COMTÉ DE CHOCOUTIMI 1861 1871 Proportion de l’augmentation
Population du comté 10,478 17,493 67
Population de deux des townships du Lac (Labarre et Roberval) comme point de comparaison du progrès obtenu 544 5,244 938
Minots de blé récoltés 10,912 136,009 1,147
« d’avoine » 39,316 117,249 198
« d’orge » 39,922 71,210 78
« de patates » 101,382 156,996 55
Tonneaux de foin 3,648 5,966 63
Livres de beurre 61,777 148,106 140
Têtes de bétail 18,746 44,722 139
Arpents de terre en culture 40,415 87,345 116

BLÉ récolté dans le comté, comparé avec les meilleurs districts ruraux d’Ontario

COMTÉ DISTRICT Population 1871 Minots de blé récoltés Par 1000 de population
Chicoutimi Lac Saint-Jean 17,493 136,099 7,780
Simcoe (le comté d’Ontario qui produit le plus de blé) 57,389 509,965 8,886
Muskoka, ce célèbre district nouveau vers lequel la province d’Ontario dirige son émigration, et où elle jette plusieurs lignes de chemin de fer, dont l’une reçoit de Toronto une forte subvention 5,400 4,631 8,886

Ajoutons qu’en 1871 il n’y avait dans le comté de Chicoutimi que 80,830 acres de terre en culture, sur 255,338 qui avaient été concédés.

Sir William Logan et M. Richardson, qui ont exploré la région du Lac Saint-Jean pour le département géologique, ont déclaré qu’on ne saurait trouver nulle part un sol d’alluvion d’une aussi grande épaisseur, un pareil fonds d’argile, sous lequel on rencontre partout une couche de pierre calcaire. Le fait est que le fond du lac Saint-Jean n’est guère autre chose que de la pierre calcaire et que toute la rive ouest en est formée.

Les argiles marines, généralement recouvertes de sable et de gravier, ce qui rend le sol très-friable, se trouvent presque partout entre la baie Ha ! Ha ! et le côté ouest du Lac, ainsi qu’entre cette baie et Chicoutimi.

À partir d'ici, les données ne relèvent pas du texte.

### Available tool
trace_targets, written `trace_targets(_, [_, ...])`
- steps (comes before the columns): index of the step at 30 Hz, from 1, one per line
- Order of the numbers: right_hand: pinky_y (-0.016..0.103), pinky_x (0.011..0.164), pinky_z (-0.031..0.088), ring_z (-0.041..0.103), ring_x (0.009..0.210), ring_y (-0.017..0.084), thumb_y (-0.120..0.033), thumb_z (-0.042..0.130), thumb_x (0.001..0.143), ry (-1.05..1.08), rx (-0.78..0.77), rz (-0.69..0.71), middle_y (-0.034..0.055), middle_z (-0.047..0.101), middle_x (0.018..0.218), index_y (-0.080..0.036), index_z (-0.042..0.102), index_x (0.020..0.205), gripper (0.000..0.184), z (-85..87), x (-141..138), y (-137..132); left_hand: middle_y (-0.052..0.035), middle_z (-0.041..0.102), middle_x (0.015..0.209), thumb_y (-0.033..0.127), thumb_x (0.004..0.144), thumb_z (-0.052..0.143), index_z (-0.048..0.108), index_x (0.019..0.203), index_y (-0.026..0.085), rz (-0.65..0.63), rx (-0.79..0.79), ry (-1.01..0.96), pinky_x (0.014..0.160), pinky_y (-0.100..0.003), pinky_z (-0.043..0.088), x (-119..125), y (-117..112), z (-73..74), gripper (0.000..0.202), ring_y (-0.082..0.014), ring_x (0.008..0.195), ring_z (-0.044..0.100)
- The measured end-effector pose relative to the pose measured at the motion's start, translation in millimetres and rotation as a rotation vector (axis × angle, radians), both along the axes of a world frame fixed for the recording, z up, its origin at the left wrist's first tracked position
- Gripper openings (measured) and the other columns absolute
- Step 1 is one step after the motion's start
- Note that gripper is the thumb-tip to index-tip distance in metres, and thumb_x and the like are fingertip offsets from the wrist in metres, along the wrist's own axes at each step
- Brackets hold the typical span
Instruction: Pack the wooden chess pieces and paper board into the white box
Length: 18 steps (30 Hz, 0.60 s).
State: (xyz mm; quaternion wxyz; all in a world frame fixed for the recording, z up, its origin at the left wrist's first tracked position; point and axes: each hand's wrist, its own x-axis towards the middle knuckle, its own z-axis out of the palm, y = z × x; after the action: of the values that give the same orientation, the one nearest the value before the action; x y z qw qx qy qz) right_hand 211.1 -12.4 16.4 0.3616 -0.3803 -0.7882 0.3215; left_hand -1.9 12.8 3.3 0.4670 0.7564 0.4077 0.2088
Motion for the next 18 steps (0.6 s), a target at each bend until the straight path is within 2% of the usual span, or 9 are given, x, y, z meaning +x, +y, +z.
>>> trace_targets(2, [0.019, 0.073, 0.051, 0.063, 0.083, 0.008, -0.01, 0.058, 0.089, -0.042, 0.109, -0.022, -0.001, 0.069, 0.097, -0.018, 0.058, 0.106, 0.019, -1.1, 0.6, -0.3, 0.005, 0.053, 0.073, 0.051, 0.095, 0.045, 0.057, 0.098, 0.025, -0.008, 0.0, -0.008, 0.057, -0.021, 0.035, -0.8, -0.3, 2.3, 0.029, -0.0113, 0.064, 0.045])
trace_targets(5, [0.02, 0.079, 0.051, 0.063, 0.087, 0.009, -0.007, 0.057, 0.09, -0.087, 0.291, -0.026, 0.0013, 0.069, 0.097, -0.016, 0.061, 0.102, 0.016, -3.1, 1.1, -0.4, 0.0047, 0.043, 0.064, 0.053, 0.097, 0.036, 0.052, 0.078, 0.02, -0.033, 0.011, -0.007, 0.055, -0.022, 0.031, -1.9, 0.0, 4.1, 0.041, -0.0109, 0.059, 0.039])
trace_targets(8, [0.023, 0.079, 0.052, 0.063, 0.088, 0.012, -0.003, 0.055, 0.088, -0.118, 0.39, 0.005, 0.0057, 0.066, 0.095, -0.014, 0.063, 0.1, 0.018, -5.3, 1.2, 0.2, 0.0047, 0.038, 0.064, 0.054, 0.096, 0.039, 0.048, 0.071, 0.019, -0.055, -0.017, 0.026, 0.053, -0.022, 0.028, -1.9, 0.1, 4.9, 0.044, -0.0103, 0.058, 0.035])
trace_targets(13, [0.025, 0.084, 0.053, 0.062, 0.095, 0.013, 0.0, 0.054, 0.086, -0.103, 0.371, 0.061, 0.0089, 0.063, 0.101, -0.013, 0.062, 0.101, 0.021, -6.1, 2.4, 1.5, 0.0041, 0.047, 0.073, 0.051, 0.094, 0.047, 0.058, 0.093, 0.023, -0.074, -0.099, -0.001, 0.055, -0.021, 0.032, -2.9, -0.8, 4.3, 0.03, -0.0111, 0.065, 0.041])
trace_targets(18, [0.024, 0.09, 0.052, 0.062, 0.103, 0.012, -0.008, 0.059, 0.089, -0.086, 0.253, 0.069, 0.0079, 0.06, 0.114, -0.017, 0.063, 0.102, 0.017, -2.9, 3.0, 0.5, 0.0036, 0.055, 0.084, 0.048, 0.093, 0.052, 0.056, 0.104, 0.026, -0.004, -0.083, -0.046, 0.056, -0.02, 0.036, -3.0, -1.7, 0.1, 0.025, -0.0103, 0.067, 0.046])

C’est à l’ouest, au nord et au nord-est du Lac que l’on découvre les plus belles terres, et nous pouvons dire que là se trouve l’avenir de ce beau pays, que c’est là que la colonisation va prendre son développement sur une véritable grande échelle, pourvu que les habitants du Lac Saint-Jean puissent enfin être mis en mesure de communiquer rapidement avec la capitale au moyen d’un chemin de fer qui transporte leurs produits et en permette l’écoulement prompt et assuré.